Work request: The line with "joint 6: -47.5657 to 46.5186" marks where to begin. Please copy it and each line after it to the end of the records below, exactly.

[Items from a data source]
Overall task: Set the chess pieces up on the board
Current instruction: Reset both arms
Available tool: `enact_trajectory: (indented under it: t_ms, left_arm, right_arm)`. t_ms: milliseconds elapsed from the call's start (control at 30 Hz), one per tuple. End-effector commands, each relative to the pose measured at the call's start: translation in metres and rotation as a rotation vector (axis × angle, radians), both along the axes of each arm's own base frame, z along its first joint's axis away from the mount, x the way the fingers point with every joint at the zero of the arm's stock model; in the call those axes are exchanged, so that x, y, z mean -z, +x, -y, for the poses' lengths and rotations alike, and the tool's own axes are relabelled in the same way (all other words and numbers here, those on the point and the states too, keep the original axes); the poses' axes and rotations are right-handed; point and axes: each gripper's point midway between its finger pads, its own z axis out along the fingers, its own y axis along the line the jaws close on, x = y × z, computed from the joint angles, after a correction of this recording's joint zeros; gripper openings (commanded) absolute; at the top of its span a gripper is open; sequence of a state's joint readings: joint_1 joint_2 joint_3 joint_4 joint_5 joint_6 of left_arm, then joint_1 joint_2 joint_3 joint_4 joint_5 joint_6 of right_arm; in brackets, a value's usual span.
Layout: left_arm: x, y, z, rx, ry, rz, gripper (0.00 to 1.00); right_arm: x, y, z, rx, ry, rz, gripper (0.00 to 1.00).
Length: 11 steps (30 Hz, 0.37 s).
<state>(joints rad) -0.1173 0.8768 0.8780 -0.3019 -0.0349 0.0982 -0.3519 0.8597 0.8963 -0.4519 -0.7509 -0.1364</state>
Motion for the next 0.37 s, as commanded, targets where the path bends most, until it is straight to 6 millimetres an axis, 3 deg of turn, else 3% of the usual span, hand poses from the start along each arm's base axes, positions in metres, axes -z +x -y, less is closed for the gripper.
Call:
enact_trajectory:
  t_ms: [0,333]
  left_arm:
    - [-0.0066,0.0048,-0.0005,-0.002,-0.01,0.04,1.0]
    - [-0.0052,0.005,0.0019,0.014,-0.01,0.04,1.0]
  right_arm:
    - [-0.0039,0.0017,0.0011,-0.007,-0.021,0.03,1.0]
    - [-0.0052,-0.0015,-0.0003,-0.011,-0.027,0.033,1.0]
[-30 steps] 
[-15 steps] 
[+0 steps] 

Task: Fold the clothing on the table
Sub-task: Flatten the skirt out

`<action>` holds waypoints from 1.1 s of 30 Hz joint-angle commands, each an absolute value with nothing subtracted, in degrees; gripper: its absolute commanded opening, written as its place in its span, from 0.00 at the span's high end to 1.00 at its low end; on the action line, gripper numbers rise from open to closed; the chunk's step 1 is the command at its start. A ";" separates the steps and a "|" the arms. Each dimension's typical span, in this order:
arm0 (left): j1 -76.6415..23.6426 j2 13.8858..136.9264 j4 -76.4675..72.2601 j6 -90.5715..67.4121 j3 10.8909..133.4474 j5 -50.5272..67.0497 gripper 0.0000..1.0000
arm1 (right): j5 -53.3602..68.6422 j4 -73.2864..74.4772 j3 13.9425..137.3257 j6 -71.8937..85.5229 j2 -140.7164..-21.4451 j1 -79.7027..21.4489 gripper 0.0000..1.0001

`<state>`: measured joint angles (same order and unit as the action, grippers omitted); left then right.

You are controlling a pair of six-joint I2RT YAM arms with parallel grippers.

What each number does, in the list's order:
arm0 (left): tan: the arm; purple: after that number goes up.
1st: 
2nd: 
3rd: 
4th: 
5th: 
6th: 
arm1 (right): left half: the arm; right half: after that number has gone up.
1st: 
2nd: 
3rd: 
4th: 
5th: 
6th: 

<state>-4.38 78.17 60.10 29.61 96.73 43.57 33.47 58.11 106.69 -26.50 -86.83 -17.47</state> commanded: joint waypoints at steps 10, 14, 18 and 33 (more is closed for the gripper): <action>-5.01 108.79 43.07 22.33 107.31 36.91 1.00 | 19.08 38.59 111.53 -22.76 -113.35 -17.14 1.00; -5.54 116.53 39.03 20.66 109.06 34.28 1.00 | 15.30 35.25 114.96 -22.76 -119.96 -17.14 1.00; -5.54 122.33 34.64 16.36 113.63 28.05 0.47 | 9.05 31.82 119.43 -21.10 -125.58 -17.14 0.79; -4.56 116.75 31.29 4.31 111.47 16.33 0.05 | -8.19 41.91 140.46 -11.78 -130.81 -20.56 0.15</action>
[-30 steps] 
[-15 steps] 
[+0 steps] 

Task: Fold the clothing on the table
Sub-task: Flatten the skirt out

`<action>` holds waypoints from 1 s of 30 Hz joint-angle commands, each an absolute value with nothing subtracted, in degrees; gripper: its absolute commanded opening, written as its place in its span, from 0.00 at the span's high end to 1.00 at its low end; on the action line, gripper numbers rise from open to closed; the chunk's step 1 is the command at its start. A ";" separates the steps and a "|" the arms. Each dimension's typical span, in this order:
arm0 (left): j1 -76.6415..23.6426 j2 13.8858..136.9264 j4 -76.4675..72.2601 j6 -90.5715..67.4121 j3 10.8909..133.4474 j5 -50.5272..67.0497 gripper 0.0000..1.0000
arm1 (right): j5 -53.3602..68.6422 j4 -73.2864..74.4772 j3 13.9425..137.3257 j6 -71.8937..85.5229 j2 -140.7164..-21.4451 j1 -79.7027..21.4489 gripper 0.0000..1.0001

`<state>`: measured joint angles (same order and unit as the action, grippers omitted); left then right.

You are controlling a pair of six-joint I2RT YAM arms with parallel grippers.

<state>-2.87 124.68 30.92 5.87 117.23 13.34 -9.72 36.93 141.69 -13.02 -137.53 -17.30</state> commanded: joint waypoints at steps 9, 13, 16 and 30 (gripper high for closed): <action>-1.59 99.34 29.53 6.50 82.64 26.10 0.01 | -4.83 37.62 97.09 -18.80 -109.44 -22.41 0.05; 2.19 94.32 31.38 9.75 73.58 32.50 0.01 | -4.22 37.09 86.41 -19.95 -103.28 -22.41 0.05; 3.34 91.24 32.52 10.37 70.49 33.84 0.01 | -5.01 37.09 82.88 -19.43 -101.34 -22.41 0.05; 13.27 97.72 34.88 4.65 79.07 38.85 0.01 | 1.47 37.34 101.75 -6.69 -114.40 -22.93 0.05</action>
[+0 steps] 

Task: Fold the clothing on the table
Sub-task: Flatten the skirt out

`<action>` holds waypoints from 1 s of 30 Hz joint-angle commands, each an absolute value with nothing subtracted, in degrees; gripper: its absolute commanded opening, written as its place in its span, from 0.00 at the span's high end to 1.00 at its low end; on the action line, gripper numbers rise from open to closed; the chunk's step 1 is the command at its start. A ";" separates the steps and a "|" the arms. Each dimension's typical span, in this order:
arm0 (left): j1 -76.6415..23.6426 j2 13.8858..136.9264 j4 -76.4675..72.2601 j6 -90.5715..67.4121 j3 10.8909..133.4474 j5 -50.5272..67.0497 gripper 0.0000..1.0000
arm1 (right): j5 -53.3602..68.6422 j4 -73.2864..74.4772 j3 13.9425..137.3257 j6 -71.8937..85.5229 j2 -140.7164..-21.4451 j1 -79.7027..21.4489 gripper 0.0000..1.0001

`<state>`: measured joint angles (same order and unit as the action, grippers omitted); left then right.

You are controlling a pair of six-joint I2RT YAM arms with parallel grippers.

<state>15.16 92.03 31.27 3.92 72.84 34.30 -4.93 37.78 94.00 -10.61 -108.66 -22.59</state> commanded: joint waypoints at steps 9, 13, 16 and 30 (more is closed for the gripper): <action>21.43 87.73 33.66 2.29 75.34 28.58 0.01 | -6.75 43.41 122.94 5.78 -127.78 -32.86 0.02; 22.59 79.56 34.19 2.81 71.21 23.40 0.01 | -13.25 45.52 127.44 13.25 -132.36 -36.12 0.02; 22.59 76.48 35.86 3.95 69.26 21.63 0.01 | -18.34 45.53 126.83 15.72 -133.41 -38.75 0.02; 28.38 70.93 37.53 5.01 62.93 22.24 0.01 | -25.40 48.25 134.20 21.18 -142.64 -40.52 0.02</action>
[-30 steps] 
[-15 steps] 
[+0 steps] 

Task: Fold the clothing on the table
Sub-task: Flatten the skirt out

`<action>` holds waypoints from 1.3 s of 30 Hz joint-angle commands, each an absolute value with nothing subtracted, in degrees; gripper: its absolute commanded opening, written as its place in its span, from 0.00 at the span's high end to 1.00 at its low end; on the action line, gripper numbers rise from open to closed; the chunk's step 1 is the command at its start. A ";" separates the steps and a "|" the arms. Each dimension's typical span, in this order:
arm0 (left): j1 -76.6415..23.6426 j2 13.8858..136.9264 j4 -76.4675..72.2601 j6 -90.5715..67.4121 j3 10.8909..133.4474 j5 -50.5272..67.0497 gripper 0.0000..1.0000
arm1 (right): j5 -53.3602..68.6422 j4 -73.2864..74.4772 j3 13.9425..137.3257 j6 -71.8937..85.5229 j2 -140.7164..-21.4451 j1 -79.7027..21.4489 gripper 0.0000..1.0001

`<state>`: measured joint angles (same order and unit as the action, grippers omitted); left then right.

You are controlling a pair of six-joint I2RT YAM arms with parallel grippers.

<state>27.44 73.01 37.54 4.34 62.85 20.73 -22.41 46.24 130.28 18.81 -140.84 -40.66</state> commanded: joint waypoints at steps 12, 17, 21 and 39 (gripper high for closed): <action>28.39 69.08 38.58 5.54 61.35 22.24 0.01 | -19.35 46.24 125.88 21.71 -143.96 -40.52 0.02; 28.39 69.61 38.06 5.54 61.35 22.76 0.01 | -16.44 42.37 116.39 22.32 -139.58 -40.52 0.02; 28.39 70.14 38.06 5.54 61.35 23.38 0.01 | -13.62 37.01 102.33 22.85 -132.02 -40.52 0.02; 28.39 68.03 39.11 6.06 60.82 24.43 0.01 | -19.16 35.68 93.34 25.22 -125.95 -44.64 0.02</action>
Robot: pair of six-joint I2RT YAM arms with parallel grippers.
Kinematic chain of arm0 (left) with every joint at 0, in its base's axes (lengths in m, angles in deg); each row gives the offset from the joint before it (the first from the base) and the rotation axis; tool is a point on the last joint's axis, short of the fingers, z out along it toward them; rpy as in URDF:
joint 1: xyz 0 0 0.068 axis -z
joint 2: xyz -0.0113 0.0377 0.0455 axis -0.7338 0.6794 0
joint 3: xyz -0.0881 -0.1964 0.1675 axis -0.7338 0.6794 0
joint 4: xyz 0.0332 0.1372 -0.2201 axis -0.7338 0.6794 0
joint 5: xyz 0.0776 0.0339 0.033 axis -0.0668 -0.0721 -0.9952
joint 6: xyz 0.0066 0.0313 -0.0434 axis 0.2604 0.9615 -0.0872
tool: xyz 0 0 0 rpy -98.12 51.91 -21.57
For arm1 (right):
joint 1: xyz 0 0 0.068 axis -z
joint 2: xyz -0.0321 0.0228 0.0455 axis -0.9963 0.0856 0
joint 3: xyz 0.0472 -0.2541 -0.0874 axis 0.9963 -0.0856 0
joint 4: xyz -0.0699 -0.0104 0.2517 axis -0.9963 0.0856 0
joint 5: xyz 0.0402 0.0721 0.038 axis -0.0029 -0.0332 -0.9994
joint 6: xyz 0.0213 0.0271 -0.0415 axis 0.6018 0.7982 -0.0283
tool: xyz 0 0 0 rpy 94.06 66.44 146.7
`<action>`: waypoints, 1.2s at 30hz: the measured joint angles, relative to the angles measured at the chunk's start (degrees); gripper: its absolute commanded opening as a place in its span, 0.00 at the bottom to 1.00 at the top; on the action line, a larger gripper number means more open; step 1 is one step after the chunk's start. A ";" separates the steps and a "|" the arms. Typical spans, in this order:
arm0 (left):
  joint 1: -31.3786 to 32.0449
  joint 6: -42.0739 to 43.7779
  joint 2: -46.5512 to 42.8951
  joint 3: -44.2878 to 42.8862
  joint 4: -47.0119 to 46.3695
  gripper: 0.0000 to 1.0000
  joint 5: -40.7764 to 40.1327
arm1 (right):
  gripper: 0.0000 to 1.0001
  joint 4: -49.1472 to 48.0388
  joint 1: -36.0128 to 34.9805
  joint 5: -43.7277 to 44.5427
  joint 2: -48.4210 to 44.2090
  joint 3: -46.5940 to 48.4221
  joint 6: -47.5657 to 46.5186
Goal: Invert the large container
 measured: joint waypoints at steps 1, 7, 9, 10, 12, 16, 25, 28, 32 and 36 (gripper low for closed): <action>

Response to the task:
  joint 6: -47.5657 to 46.5186
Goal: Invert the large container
 measured: joint waypoints at steps 1, 7, 9, 10, 12, 16, 25, 28, 32 and 36 (gripper low for closed): <action>

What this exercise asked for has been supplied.